Bober Robert M, Milani Richard V, Abelhad Nadia I, Velasco-Gonzalez Cruz, Stewart Merrill H, Morin Daniel P
John Ochsner Heart and Vascular Institute, Department of Cardiovascular Diseases, 1514 Jefferson Highway, New Orleans, LA 70121-2483, USA; Ochsner Clinical School, Queensland University School of Medicine, New Orleans, LA, USA.
Center for Healthcare Innovation, Sutter Health, San Francisco, CA, USA.
J Nucl Cardiol. 2024 Nov;41:102059. doi: 10.1016/j.nuclcard.2024.102059. Epub 2024 Oct 18.
On legacy 2D positron emission tomography (PET) systems utilizing a 50 mL/min Rb-82 profile, test-retest precision of quantitative perfusion is ∼10%. It is unclear whether Rb-82 infusion rate significantly impacts quantitative perfusion and/or image quality on modern analog 3D PET-CT systems. We aimed to determine whether the Rb-82 infusion profile significantly impacts test-retest precision of quantitative perfusion, perfusion metrics, and/or image quality on a modern analog 3D PET-CT scanner.
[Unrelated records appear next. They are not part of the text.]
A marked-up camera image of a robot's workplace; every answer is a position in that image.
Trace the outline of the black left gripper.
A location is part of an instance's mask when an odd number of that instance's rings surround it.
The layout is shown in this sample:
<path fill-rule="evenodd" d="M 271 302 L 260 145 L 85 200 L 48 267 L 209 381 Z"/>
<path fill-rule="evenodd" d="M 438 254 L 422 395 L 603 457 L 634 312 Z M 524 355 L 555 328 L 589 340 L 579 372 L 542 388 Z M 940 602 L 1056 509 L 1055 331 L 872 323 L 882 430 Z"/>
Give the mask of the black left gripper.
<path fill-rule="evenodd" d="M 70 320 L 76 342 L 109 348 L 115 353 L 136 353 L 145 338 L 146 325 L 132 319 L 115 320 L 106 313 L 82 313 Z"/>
Ninety-eight volunteers from 3 distinct groups: healthy volunteers (Normals), patients with risk factors, and/or coronary disease (Clinicals) and patients with prior transmural myocardial infarctions (Infarcts), underwent cardiac stress testing on an analog 3D PET-CT. Participants received 3 consecutive resting scans and 2 consecutive stress scans, minutes apart, with two randomly assigned Rb-82 infusion profiles: 50 mL/min (fast [F]) and 20 mL/min (slow [S]). Perfusion metrics (resting (rMBF) and stress myocardial blood flow (sMBF)) were calculated using HeartSee software. Coefficients of variance (COV), repeatability (RC), MBF, and image quality metrics were compared.
rMBF correlated well between F and S profiles, with intraclass correlation coefficients (ICC) ranging .91-.93. sMBF was highly correlated between F and S profiles (ICC = .97). Fast and slow profiles were associated with similar same-day test-retest precision (COV 11.5% vs 11.3% (P = .77); RC 21.5% vs 22.6%, for F-F vs S-S). There were no clinically significant differences in MBF values between F and S profiles. Image quality metrics were similar between the 2 profiles.
There are no clinically significant differences in precision, perfusion metrics, or image quality between Rb-82 fast and slow infusions using a contemporary analog 3D PET-CT.
在使用50毫升/分钟铷-82注射方案的传统二维正电子发射断层扫描(PET)系统中,定量灌注的重测精度约为10%。尚不清楚铷-82注射速率是否会对现代模拟三维PET-CT系统的定量灌注和/或图像质量产生显著影响。我们旨在确定铷-82注射方案是否会对现代模拟三维PET-CT扫描仪上定量灌注的重测精度、灌注指标和/或图像质量产生显著影响。
来自3个不同组别的98名志愿者:健康志愿者(正常人)、有风险因素和/或冠心病患者(临床患者)以及有既往透壁心肌梗死患者(梗死患者),在模拟三维PET-CT上进行心脏负荷试验。参与者接受3次连续的静息扫描和2次连续的负荷扫描,每次扫描间隔数分钟,采用两种随机分配的铷-82注射方案:50毫升/分钟(快速[F])和20毫升/分钟(慢速[S])。使用HeartSee软件计算灌注指标(静息心肌血流量[rMBF]和负荷心肌血流量[sMBF])。比较变异系数(COV)、重复性(RC)、MBF和图像质量指标。
F和S方案之间的rMBF相关性良好,组内相关系数(ICC)范围为0.91 - 0.93。F和S方案之间的sMBF高度相关(ICC = 0.97)。快速和慢速方案与相似的同日重测精度相关(F-F与S-S的COV分别为11.5%和11.3%(P = 0.77);RC分别为21.5%和22.